Olympic overload

By Christopher Harper

For years, like many other Americans, I enjoyed the thrill of victory and the agony of defeat at the Olympics.

This year, like many other Americans, I have made it a point NOT to watch any of the Olympics.

Although politics has played a role in many Olympics, particularly the Cold War competition between the United States and the Soviet Union, the antics of this year’s athletes have been over the top.

At its opening match with Sweden, the U.S. women’s soccer team knelt in protest. Not only was I happy the team lost to Sweden but ultimately got knocked off its perch by losing to Canada. I hope Subway passes on Megan Rapinoe in its next round of commercials.

American shot-putter Raven Saunders stepped off the podium during the medal ceremony, lifted her arms above her head, and formed an “X’ with her wrists.

“It’s the intersection of where all people who are oppressed meet,” she said when asked what her protest meant. It’s a rather mediocre protest when you have to explain the meaning!

Moments after Saunders’s protest, American fencer Race Imboden had a circled “X” written on his hand as he went to the podium at a different venue after the U.S. men’s foil team earned a bronze medal. That protest came after his teammates wore pink masks to embarrass a colleague accused of sexual harassment. The teammate hasn’t been formally charged and was cleared by authorities to compete in the Olympics.

I guess the notion of innocent until proven guilty doesn’t have any meaning when you’re planning protests!

I marvel at the abilities of athletes and how they do something few can. I couldn’t care less about what they think about the state of the world unless they have some overarching knowledge of international and national events.

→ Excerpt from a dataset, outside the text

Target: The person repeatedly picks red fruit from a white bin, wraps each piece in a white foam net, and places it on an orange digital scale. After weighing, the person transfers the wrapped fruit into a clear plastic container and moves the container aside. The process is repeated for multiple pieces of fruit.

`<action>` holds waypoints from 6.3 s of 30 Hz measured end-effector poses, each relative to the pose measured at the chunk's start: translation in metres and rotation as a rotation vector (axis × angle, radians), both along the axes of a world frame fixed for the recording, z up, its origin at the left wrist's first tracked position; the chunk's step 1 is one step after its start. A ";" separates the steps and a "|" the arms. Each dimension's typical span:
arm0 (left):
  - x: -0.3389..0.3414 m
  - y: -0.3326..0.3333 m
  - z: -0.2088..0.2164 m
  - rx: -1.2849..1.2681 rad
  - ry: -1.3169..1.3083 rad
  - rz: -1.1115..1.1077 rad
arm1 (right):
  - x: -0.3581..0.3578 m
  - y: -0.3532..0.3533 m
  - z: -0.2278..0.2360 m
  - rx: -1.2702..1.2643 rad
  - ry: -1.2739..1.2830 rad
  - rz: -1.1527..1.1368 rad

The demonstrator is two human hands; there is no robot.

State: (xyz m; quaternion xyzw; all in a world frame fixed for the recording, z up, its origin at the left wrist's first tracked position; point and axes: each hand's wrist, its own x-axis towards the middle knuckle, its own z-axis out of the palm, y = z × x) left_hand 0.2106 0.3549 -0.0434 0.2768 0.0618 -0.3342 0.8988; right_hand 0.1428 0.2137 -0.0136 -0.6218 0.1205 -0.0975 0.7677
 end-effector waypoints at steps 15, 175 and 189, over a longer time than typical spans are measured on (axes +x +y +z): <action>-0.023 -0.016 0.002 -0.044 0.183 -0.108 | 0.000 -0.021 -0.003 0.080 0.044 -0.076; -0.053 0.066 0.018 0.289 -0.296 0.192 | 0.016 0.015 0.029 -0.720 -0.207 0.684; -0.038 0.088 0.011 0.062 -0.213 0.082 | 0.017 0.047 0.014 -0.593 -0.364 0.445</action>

These political statements turn me off, and it’s readily apparent that others think the same as I do. People aren’t tuning out because of time differences and multiple delivery platforms. People are turning out because Olympians should be proud to represent the United States—not preach to others about political matters they know little about.

I hope that Olympic ruling body stands by its intention to punish those who protest. But that’s likely to generate yet another protest. It’s best to convince NBC, which is likely to lose a lot of money from the poor viewership, that few people really care about the Olympics, particularly because of the growing number of protests.

One thought on “Olympic overload

  1. I’d like to say that I am boycotting the Olympics because of all the woke anti-american stuff, but it is mostly because I have just lost interest. It’s been a gradual process over the last decade. The woke anti-American stuff is just the exclamation point at the end of the sentence.